2.0.20 breaks DNS SRV hkp keyserver access via web proxy server

David Shaw dshaw at jabberwocky.com
Thu Jun 13 06:13:44 CEST 2013

On Jun 11, 2013, at 5:25 PM, John Marshall <john.marshall at riverwillow.com.au> wrote:

> On Tue, 11 Jun 2013, 08:33 -0400, David Shaw wrote:
>> On Jun 10, 2013, at 6:33 AM, John Marshall <john.marshall at riverwillow.com.au> wrote:
>>> The "SNI" changes to gnupg's handling of DNS SRV keyserver records means
>>> that a client accessing an hkp keyserver via a web proxy server can no
>>> longer contact the selected target keyserver.
>>> In 2.0.19, the target host from the SRV list would be selected and the
>>> HTTP query would be addressed to that target host domain.  In 2.0.20,
>>> the target host is selected, its address looked up, a fake record
>>> constructed comprising the SRV record owner's domain name (not the SRV
>>> target's domain name) and the query is constructed using the SRV
>>> record owner's domain as the host part.  Although not following the
>>> intention of RFC2782, this works fine for a directly-connected client
>>> because the IP address of the selected target is used.  However, in the
>>> case of a client behind a web proxy, the fake (SRV RR owner) domain is
>>> used as the hostname in the query and passed to the web proxy server.
>>> If the SRV RR owner also has an A or AAAA record, that (rather than
>>> whatever address was selected by gnupg) will be used by the proxy server
>>> to contact what may or may not be a keyserver.  If there is no A record
>>> in the SRV RR owner domain, the proxy server returns an error to gnupg.
>>> Either way it's broken.
>> I think I'm following what the problem is here.  Can you confirm something :  Are you using the libcurl support in GnuPG, or the built-in HTTP support?
> We are using --with-libcurl=/usr/local because we want the SRV support.
> (see my earlier post on the battle I had getting --with-libcurl=PATH to
> detect curl-config)
>> I suspect you are using libcurl, and I can see how you would get exactly the behavior you describe.  Out of curiosity, if you are indeed using libcurl, can you try the built-in HTTP support and see if that works better (i.e. properly) for you?  Just build with "./configure --without-libcurl"
> ?? I can't see how --without-libcurl does any SRV processing at all

It does.  Both --with-libcurl and --without-libcurl have SRV support.  For the libcurl version, it's faked from the outside.  For the without-libcurl version, the built-in HTTP engine actually supports SRV natively.  That it doesn't work on either path is for a different reason on each path.

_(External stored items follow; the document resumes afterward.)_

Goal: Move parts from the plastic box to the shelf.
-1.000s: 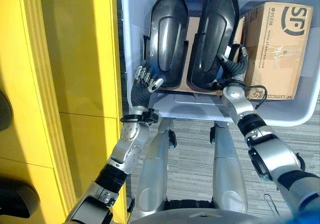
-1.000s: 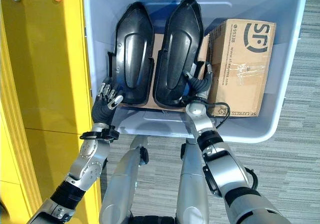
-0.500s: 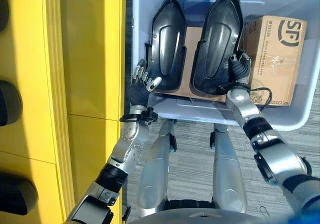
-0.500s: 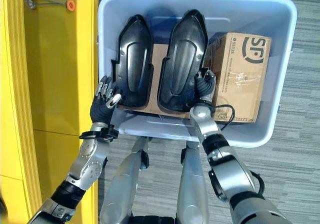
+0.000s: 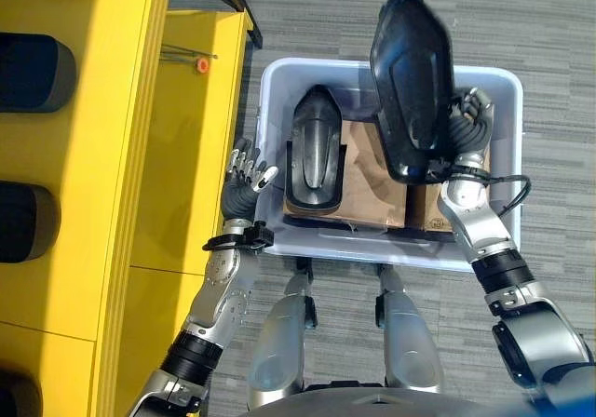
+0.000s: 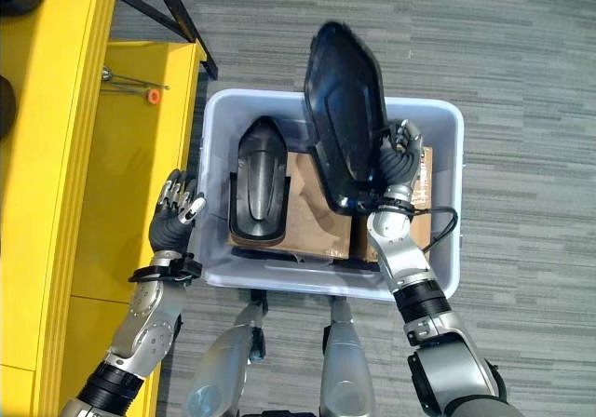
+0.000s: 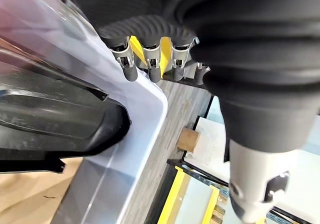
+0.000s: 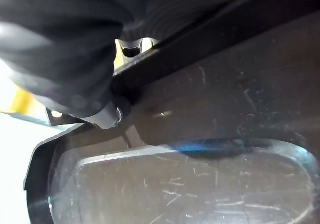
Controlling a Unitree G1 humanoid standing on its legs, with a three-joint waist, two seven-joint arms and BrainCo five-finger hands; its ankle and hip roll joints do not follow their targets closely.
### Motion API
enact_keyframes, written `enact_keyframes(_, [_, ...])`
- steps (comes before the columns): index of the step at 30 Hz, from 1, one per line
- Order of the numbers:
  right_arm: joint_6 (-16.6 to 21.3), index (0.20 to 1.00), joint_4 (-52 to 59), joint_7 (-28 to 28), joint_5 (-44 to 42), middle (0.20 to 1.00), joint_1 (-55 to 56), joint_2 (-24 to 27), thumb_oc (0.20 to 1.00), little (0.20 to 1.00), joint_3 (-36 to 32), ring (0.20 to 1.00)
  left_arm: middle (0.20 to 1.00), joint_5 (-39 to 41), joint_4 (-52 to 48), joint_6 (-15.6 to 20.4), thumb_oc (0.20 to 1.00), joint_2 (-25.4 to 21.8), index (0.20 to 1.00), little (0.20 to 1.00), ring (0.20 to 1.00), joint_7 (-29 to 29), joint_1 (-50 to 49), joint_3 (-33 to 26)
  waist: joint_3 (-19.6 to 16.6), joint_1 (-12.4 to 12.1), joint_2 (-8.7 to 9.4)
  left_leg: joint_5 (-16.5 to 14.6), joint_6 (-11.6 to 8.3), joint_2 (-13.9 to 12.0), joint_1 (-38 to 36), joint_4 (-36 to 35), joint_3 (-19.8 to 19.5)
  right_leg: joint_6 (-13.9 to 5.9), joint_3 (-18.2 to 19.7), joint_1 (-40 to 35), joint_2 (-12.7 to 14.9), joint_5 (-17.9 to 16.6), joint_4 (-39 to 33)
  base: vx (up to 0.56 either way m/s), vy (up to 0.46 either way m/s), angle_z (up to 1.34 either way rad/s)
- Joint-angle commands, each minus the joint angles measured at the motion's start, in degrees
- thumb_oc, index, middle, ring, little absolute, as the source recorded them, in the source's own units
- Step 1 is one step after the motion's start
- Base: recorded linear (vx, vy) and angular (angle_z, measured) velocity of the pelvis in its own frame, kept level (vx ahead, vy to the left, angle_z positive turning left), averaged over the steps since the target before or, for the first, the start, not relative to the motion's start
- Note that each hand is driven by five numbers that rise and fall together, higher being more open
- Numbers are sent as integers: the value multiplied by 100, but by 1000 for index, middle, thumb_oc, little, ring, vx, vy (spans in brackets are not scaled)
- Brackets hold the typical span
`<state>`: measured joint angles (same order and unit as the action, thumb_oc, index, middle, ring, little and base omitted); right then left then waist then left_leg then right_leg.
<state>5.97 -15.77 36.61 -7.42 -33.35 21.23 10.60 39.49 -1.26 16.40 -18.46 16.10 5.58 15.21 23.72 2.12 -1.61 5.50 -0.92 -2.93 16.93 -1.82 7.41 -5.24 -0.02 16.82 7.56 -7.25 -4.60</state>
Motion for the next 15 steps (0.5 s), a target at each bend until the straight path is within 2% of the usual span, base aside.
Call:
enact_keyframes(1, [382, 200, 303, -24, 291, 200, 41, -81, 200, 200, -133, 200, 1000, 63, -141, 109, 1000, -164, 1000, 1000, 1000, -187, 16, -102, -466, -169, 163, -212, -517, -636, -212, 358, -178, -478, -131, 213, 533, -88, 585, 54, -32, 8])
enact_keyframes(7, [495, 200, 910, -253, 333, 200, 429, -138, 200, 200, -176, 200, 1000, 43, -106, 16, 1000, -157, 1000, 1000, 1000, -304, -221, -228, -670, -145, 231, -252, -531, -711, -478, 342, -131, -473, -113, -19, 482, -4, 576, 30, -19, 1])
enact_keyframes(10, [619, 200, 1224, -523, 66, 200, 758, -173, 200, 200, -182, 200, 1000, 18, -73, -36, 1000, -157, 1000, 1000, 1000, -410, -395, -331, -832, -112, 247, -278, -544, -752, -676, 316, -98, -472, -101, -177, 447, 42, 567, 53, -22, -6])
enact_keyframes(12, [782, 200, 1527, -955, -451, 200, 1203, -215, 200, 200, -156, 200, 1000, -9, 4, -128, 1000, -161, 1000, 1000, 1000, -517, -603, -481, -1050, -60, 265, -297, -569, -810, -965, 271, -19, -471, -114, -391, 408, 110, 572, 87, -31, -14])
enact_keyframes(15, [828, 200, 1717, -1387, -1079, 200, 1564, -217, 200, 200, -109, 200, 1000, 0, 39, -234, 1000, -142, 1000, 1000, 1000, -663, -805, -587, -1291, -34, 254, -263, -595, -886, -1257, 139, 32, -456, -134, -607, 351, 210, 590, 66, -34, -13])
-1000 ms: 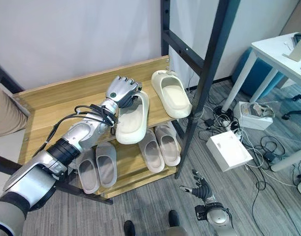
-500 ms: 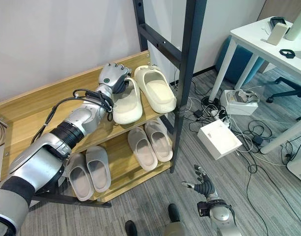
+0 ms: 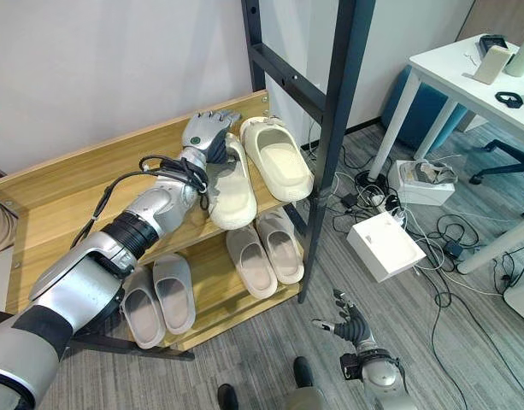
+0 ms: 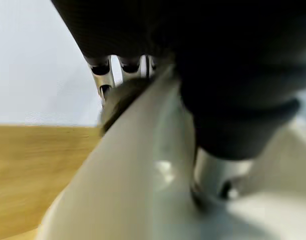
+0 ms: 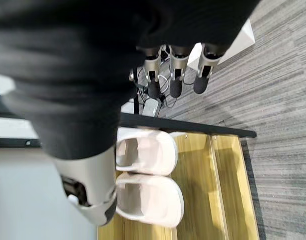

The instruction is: Arrange the slippers neatly on the shoe rack.

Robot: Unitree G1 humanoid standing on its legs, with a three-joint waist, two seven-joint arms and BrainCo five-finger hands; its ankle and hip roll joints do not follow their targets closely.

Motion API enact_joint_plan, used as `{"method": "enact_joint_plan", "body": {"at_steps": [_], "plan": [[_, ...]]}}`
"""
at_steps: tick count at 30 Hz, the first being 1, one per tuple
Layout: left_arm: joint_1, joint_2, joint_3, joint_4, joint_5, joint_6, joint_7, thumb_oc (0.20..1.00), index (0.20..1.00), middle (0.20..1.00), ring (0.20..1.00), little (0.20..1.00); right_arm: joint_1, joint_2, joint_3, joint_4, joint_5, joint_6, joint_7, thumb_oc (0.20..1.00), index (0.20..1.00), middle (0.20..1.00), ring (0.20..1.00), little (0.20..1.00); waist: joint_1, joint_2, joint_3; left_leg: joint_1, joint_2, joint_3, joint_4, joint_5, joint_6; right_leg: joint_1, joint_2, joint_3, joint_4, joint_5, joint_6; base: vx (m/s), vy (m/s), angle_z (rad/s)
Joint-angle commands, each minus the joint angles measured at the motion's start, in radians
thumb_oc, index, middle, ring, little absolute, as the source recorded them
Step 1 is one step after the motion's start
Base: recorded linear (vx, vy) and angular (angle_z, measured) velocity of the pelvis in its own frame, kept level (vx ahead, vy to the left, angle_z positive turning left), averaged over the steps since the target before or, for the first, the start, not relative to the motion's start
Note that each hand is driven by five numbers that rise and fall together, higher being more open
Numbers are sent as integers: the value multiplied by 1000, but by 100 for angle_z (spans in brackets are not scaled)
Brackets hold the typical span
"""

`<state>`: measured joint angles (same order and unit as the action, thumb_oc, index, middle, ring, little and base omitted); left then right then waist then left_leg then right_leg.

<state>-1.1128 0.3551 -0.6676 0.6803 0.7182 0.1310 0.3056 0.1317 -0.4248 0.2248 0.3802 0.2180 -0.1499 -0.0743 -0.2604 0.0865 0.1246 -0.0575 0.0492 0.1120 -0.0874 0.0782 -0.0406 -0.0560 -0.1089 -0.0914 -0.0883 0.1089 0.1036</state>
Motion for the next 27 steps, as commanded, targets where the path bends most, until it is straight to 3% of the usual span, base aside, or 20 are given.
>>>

I'm not convinced that it makes sense for a client to resolve the SRV, and then pass the resulting hostname to a proxy.  For example, leaving aside SRV, the client does not try and resolve an A record or chase a CNAME, but rather passes the requested resource to the proxy and the proxy does the work translating that to a DNS name, looking up that name, making the connection, etc.  Indeed, the client may not even be able to resolve external DNS at all.

It's true this worked in a previous version of GnuPG, but this was due to an incorrect implementation in GPG and the way your DNS and proxy is set up.  It was basically doing part of the DNS work in the client, and then passing the intermediate result to the proxy to do the rest, sort of like a DNS-level redirect, which as you point out does not follow the intent of RFC2782.

One thing you might do is "keyserver-options no-try-dns-srv", but even that won't really help with names like "au.gnupg.net".  A SRV-only keyserver name isn't going to work properly with a proxy.